Напротив, неопределенное состояние признавалось за эталон, начиная с песеты, сильно пострадавшей от инфляции и зависящей от банка; мне неизвестны попытки установить систему обмена, основанную на иной системе расчета (час труда в аграрном коллективе отдельного региона; фиксированные сведения: хлеб, молоко и мясо).
Все это необходимо исследовать.
Франк Минц
(Статья вышла в «Беседах о самоуправлении», Лион, 1979., дополнена в 2008 г.)
(1) Самые высокие зарплаты достигают «неоправданных» вершин, так, например, в 1973 г., во время захвата завода Лип в Безансоне стало изветно, что один министр, серый кардинал Жискара (очевидно, имеется ввиду президент Жискар д'Эстер прим. переводчика) Понятовски получал зарплату только за помощь на уровне совета управления (т.е. по блату). Все это ничуть не изменилось и только усилилось в XXI в.

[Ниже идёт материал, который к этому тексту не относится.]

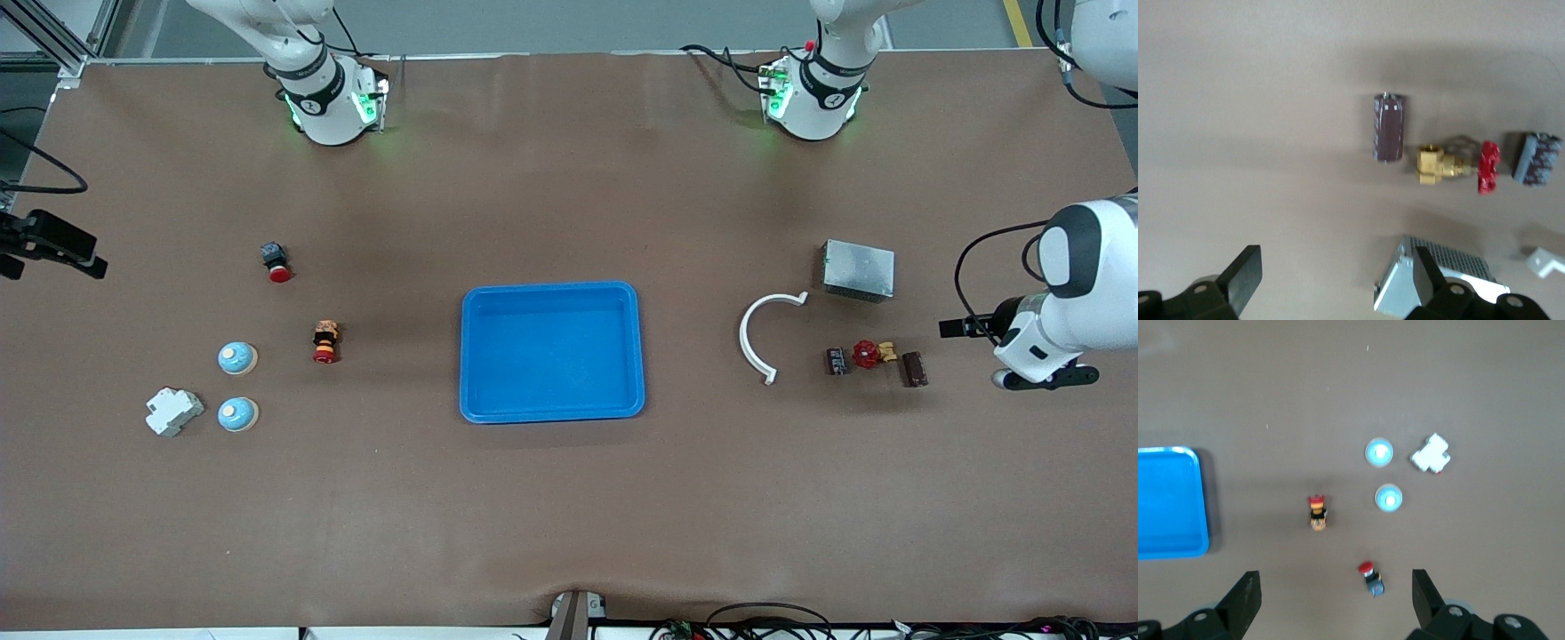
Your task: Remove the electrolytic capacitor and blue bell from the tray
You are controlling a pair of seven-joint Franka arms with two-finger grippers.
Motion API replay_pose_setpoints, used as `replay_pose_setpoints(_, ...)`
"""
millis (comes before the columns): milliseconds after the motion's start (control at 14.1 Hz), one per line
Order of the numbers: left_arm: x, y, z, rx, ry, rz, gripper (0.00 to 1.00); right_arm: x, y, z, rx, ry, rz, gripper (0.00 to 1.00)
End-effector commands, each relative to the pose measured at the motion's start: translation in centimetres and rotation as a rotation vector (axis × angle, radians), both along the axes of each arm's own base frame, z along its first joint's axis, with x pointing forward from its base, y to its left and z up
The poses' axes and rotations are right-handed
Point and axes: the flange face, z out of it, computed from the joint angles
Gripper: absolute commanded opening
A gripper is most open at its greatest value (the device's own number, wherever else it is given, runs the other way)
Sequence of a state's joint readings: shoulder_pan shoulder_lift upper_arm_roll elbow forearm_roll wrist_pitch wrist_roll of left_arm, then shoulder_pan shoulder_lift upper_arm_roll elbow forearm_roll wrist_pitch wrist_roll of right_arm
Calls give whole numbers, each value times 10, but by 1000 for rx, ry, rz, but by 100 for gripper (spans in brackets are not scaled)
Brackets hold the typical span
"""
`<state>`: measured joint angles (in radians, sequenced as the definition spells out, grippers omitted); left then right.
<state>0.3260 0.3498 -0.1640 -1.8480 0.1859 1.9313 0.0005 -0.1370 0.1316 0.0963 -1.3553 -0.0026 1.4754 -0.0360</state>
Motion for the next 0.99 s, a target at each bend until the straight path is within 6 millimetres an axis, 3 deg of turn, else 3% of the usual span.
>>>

(2) То же самое происходило в большинстве индустриально развитых стран. При реальном социализме все это также происходило, но при помощи коррупции или tolkatchей «которым поручалось вести осаду министров или снабжающих предприятий, пока они не выделят недостающие кредиты, свидетельства о покупке, материалы или оборудование» (Panorama de l'URSS, numéro de février mars 1979 du Courier des Pays de l'Est, p. 155 et ss., citant Pravda, 25/2/72, p. 3 et Izvestia, 18/1/78, p. 6).
(3) Песета испытывает «снижение покупательной способности» во всей республиканской зоне, тогда как заработки в аграрном секторе остаются более или менее на уровне конца 1936 г.